Meneropong Persoalan Penutupan Bisnis Ritel
Penutupan gerai ritel tak lepas dari beragam persoalan yang sedang membelit bisnis ritel di masa pandemi Covid-19.
Sektor ritel masih menghadapi tantangan bisnis di tengah kondisi ekonomi nasional yang mulai pulih akibat pandemi Covid-19. Pelaku usaha ritel perlu menemukan dan merumuskan solusi terbaik agar mampu bangkit dan tumbuh kembali. Pasalnya, kondisi bisnis ritel ke depan sebenarnya masih cukup menjanjikan.
Pandemi Covid-19 menyebabkan bisnis ritel di tanah air terguncang dalam 15 bulan terakhir. Selain dihadapkan pada lesunya penjualan, sektor ini menghadapi tantangan berupa pengeluaran yang lebih besar daripada penghasilan. Menghadapi situasi tersebut, tidak sedikit perusahaan yang merugi bahkan menutup usahanya.
PT Hero Supermarket Tbk (Hero Group) diberitakan akan menutup semua gerai hipermarket Giant per Juli 2021. Menurut rencana, lima gerai akan diubah menjadi gerai baru perlengkapan rumah tangga IKEA, sementara yang lainnya akan ditutup.
Sebelumnya, peritel besar lainnya sudah terlebih dahulu menutup sebagian atau semua gerainya akibat terimbas pandemi. Misalnya, PT Matahari Department Store yang menutup 25 gerai pada 2020 dan berencana kembali menutup 13 gerai tahun ini. Ada pula gerai ritel fashion Centro Department Store dan PT Ramayana Lestari Sentosa Tbk.
Asosiasi Pengusaha Ritel Indonesia (Aprindo) mencatat, selama pandemi lebih dari 400 minimarket menutup usahanya. Dari kelompok supermarket, selama periode Maret-Desember 2020, rata-rata ada 5-6 gerai terpaksa tutup setiap hari. Per Januari-Maret 2021 ini, rata-rata ada 1-2 toko yang tutup dalam sehari.
Banyaknya gerai ritel modern yang ditutup tentu bisa menciptakan efek berantai yang besar. Berbagai sektor industri yang terkait ritel juga akan terdampak. Salah satu yang terdampak langsung adalah usaha mikro, kecil, dan menengah (UMKM). Pasalnya, banyak UMKM yang mengandalkan ritel modern untuk memperdagangkan produknya.
Tutupnya gerai ritel berdampak pula terhadap meningkatnya angka pengangguran akibat pemutusan hubungan kerja (PHK). Tutupnya semua gerai Giant per Juli 2021, misalnya, akan berdampak pada 3.000 karyawan yang berpotensi terkena PHK.

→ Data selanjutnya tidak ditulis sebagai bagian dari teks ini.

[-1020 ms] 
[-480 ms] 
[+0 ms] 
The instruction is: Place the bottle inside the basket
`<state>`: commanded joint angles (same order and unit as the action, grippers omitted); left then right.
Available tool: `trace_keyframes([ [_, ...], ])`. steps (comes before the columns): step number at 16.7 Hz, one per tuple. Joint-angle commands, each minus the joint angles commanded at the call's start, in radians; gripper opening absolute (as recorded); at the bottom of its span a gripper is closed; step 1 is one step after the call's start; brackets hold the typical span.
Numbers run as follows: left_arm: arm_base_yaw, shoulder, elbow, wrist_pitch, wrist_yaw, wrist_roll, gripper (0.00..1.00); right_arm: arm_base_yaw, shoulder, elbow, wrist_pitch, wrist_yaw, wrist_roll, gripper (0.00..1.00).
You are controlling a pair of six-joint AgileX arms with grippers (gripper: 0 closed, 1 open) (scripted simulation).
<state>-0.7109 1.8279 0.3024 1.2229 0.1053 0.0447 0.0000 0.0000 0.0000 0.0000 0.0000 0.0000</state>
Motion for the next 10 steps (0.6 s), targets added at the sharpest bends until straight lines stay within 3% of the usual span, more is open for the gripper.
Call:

Adanya pemutusan hubungan kerja dan potongan gaji pada gilirannya akan mengurangi kemampuan daya beli masyarakat, khususnya di kalangan menengah ke bawah. Akibatnya, membuat konsumsi rumah tangga menurun. Selain itu, penutupan gerai ritel akan berdampak pada Purchasing Managers’ Index (PMI) yang saat ini berada di level 54,6 atau level ekspansif. Persoalannya karena barang seperti makanan dan minuman tidak bisa didistribusikan jika gerai ritel banyak yang ditutup.
Dampak lain dari penutupan gerai ritel modern bisa menghilangkan pendapatan negara. Selain itu, retribusi pendapatan daerah juga akan hilang. Terakhir, bagi pengusaha ritel, tutupnya gerai berarti pula hilangnya investasi yang berujung pada kerugian korporasi.
Faktor penyebab
Penutupan gerai ritel tersebut tak lepas dari beragam persoalan yang sedang membelit bisnis itu di masa pandemi Covid-19. Setidaknya ada empat hal yang menyebabkan tutupnya bisnis ritel, yaitu persoalan internal di perusahaan, kondisi pasar yang melemah, maraknya belanja daring, dan kebijakan pembatasan sosial pemerintah terkait pandemi Covid-19.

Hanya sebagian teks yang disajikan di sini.